» **Assignment**: No pictures belong in the copy, but every line of the material below must be reproduced exactly.

» **Dataset extract**:

--

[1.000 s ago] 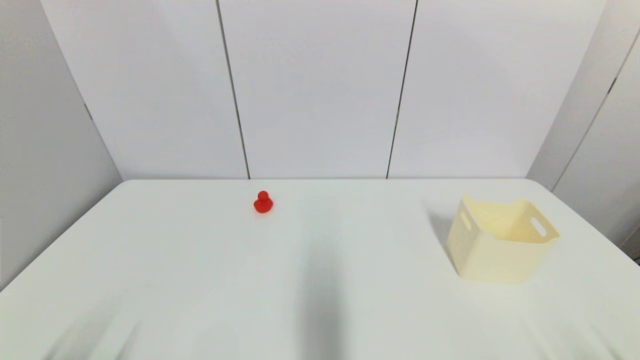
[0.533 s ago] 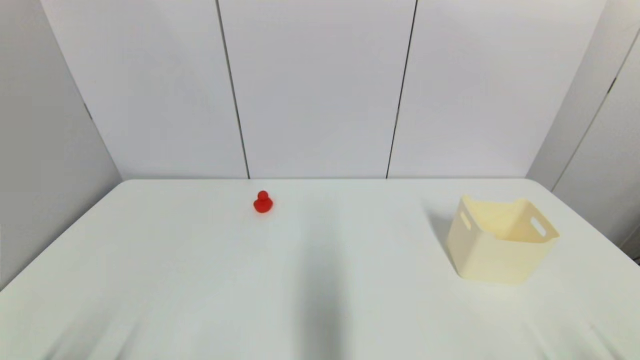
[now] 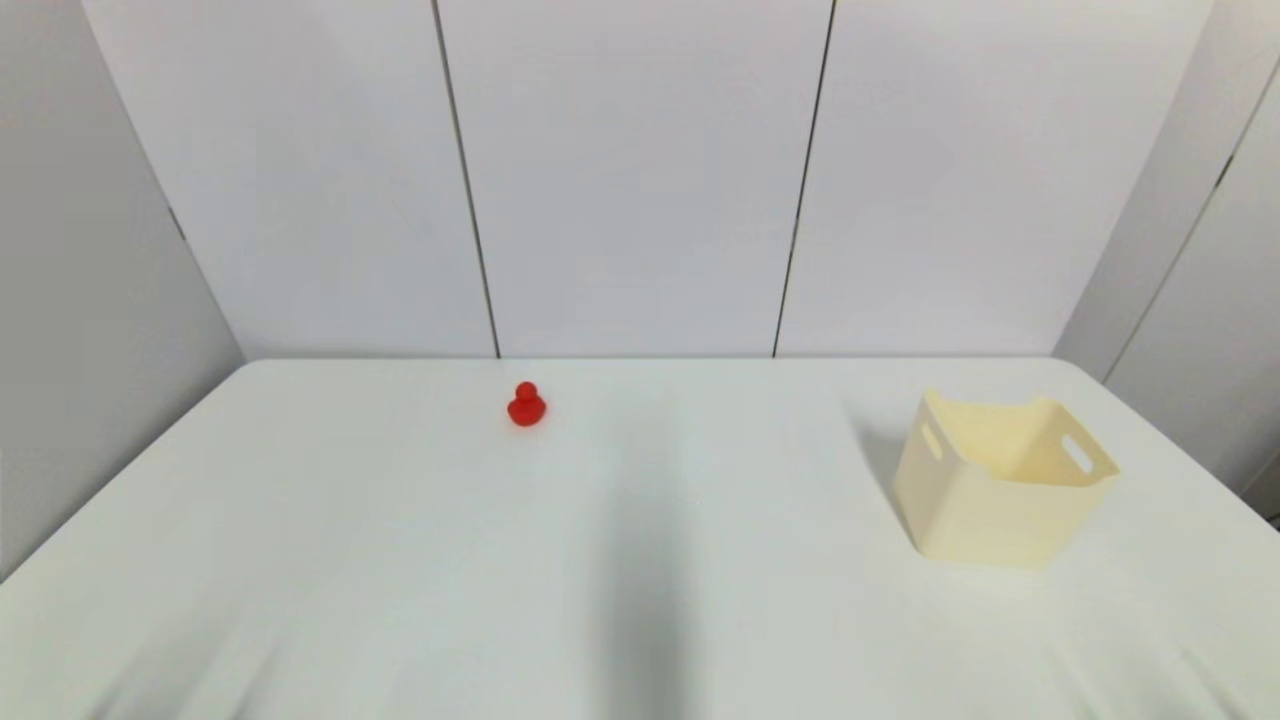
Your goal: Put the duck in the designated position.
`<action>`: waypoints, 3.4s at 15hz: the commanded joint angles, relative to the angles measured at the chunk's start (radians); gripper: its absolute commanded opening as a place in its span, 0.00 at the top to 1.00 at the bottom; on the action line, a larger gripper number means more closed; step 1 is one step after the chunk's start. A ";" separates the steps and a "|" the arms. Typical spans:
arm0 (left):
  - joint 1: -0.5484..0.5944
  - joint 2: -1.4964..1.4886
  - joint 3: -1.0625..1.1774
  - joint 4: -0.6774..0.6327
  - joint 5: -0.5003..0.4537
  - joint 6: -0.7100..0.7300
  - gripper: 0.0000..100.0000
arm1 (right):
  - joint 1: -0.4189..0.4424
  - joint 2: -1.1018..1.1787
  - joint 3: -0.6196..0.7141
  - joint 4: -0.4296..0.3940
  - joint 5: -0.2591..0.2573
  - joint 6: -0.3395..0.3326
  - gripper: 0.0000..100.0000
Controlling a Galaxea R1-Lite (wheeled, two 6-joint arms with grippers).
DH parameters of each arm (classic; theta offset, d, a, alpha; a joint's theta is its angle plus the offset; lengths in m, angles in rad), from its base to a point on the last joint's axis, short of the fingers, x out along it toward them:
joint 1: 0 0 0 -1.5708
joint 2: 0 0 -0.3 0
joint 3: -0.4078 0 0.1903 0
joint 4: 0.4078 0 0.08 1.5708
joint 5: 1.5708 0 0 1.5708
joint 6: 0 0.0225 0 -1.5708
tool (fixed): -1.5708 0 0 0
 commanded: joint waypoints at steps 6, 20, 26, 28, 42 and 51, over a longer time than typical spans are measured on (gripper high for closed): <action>0.000 0.001 0.000 0.000 0.001 0.000 0.00 | 0.000 0.001 0.000 -0.001 0.000 0.000 0.00; 0.000 0.001 0.000 0.000 0.001 0.000 0.00 | 0.000 0.001 0.000 -0.001 0.000 0.000 0.00; 0.000 0.001 0.000 0.000 0.001 0.000 0.00 | 0.000 0.001 -0.002 -0.001 0.000 0.000 0.00; 0.000 0.001 0.000 0.000 0.001 0.000 0.00 | 0.001 0.001 0.000 -0.001 0.000 0.000 0.00; 0.000 0.172 -0.173 0.111 -0.015 0.021 0.00 | 0.000 0.001 0.000 -0.001 0.000 0.000 0.00; -0.062 1.003 -0.772 0.160 -0.015 0.112 0.00 | 0.000 0.001 0.000 -0.001 0.000 0.000 0.00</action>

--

» **Task answer**:
[1.000 s ago] 
[0.533 s ago] 
[now] 
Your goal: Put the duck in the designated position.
`<action>`: waypoints, 3.4s at 15hz: the commanded joint angles, relative to the angles measured at the chunk's start (radians); gripper: its absolute commanded opening as a place in its span, 0.00 at the top to 1.00 at the bottom; on the action line, a larger gripper number means more closed; step 1 is one step after the chunk's start. A ";" separates the steps and a "|" the arms. Typical spans:
arm0 (left):
  - joint 1: -0.5484..0.5944
  - joint 2: -1.4964..1.4886
  - joint 3: -1.0625..1.1774
  - joint 4: -0.6774..0.6327
  - joint 5: -0.5003..0.4537
  - joint 6: -0.7100..0.7300
  - gripper: 0.0000..100.0000
arm1 (right):
  - joint 1: -0.4189..0.4424
  - joint 2: -1.1018..1.1787
  - joint 3: -0.6196..0.7141
  - joint 4: -0.4296..0.3940
  - joint 5: -0.2591..0.2573
  - joint 6: -0.3395..0.3326
  - gripper: 0.0000..100.0000
Controlling a Galaxea R1-Lite (wheeled, two 6-joint arms with grippers).
DH parameters of each arm (classic; theta offset, d, a, alpha; a joint's theta is its angle plus the offset; lengths in m, angles in rad), from its base to a point on the last joint's axis, short of the fingers, x out along it toward them:
joint 1: 0 0 0 -1.5708
joint 2: 0 0 -0.3 0
joint 3: -0.4078 0 0.1903 0
joint 4: 0.4078 0 0.08 1.5708
joint 5: 1.5708 0 0 1.5708
joint 6: 0 0.0225 0 -1.5708
tool (fixed): -1.5708 0 0 0
 commanded: joint waypoints at steps 6, 20, 26, 28, 42 and 51, over a longer time than typical spans are measured on (gripper high for closed): <action>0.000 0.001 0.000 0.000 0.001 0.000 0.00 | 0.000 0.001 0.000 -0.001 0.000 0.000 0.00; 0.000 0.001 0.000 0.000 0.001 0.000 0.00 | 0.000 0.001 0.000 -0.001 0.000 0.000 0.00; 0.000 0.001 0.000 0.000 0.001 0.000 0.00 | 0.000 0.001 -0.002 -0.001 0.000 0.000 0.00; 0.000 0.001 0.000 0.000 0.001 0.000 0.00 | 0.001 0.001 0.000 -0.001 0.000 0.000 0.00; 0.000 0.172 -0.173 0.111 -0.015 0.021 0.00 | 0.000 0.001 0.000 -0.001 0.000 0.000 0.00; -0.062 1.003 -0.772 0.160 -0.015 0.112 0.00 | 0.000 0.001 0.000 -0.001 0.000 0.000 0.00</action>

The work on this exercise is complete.